(EXERCISE MATERIALS Opens)

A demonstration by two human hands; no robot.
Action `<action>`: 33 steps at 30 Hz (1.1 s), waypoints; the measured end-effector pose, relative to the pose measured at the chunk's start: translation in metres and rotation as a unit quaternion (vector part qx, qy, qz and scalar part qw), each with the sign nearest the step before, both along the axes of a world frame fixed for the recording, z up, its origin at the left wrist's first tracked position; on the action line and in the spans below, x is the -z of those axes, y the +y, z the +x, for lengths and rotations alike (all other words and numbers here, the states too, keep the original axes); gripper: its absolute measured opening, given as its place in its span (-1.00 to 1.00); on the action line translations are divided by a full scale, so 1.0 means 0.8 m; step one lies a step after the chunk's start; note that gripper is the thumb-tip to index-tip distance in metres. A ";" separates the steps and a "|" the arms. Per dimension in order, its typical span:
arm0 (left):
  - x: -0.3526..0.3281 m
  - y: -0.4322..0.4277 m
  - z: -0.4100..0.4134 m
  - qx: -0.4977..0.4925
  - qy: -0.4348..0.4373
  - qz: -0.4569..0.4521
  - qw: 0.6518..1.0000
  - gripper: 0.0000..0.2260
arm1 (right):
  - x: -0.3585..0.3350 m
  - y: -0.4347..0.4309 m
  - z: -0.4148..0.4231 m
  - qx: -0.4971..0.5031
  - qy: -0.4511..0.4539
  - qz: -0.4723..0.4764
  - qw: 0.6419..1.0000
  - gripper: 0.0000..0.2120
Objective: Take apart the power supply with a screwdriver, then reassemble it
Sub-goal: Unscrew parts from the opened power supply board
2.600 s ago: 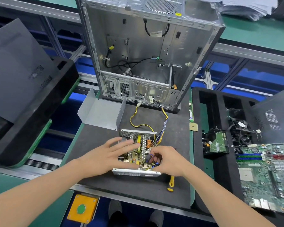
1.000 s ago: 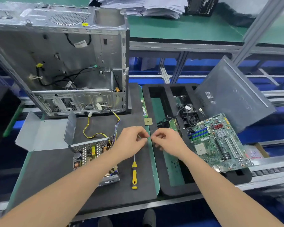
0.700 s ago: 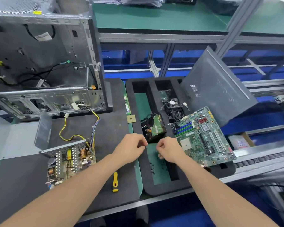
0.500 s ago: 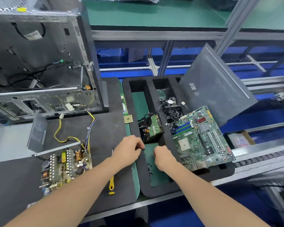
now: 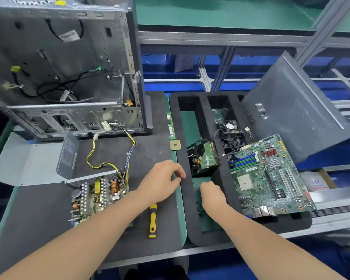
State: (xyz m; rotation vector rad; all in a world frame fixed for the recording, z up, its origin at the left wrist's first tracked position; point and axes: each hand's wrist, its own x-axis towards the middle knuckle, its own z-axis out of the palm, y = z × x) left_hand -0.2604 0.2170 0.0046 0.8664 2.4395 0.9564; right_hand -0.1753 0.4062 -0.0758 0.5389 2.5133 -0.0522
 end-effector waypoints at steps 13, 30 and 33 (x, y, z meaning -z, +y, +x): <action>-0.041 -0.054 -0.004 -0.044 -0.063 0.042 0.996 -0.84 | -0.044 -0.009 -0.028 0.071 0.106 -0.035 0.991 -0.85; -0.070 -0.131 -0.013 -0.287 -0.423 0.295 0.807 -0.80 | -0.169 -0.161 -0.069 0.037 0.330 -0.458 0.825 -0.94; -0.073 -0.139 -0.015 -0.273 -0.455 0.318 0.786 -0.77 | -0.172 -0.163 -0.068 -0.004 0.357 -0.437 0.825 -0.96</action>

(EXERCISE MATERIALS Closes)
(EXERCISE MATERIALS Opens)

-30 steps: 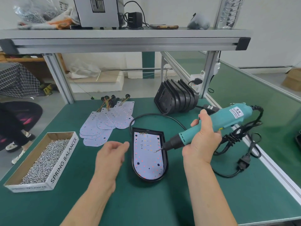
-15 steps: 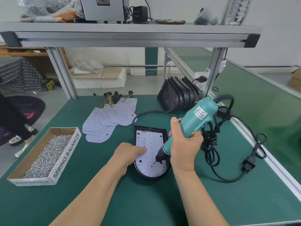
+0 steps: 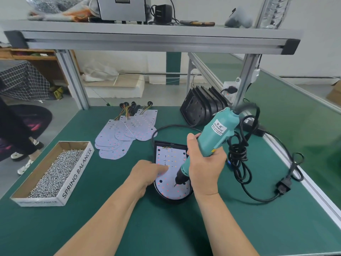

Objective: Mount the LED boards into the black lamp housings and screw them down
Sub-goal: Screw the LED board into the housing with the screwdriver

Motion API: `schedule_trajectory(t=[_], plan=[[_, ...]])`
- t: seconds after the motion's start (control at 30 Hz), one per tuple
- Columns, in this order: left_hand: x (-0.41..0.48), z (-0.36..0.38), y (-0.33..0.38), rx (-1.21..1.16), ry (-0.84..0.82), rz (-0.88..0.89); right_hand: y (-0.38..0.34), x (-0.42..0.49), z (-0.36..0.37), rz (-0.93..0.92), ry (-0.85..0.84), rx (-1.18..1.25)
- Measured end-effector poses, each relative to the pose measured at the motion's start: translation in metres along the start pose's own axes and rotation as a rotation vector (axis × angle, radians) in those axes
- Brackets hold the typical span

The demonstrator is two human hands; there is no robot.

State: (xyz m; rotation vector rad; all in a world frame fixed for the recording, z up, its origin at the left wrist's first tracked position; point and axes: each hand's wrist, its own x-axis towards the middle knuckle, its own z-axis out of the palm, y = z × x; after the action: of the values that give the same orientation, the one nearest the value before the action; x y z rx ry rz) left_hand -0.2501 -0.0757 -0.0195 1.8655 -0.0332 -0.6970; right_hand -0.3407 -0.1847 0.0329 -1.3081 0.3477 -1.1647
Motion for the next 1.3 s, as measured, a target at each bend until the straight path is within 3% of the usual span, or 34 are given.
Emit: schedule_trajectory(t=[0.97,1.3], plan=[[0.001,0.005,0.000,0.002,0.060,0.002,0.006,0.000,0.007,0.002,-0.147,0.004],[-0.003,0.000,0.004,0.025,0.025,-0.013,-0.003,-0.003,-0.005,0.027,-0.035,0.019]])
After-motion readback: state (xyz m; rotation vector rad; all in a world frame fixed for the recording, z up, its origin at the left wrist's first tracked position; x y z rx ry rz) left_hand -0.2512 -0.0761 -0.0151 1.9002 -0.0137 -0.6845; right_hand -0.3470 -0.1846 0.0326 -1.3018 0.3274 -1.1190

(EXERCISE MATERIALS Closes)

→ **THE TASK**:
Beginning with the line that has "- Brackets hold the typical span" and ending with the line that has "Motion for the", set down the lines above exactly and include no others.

→ **RESULT OF THIS EXERCISE**:
- Brackets hold the typical span

The demonstrator is two human hands; there is no robot.

State: (xyz m; rotation vector rad; all in a world frame fixed for the recording, z up, its origin at the left wrist's first tracked position; point and axes: each hand's wrist, its own x-axis towards the middle knuckle, its own z-axis out of the palm, y = z × x; after the action: of the values that give the same orientation, the one nearest the value before the action; x y z rx ry rz) left_hand -0.2501 -0.0757 -0.0195 1.8655 -0.0332 -0.6970; right_hand -0.3407 -0.1847 0.0329 -1.3081 0.3477 -1.1647
Motion for the next 1.3 s, as measured, a target at each bend until the straight path is within 3% of the usual span, or 34 are given.

There is nothing further to the answer.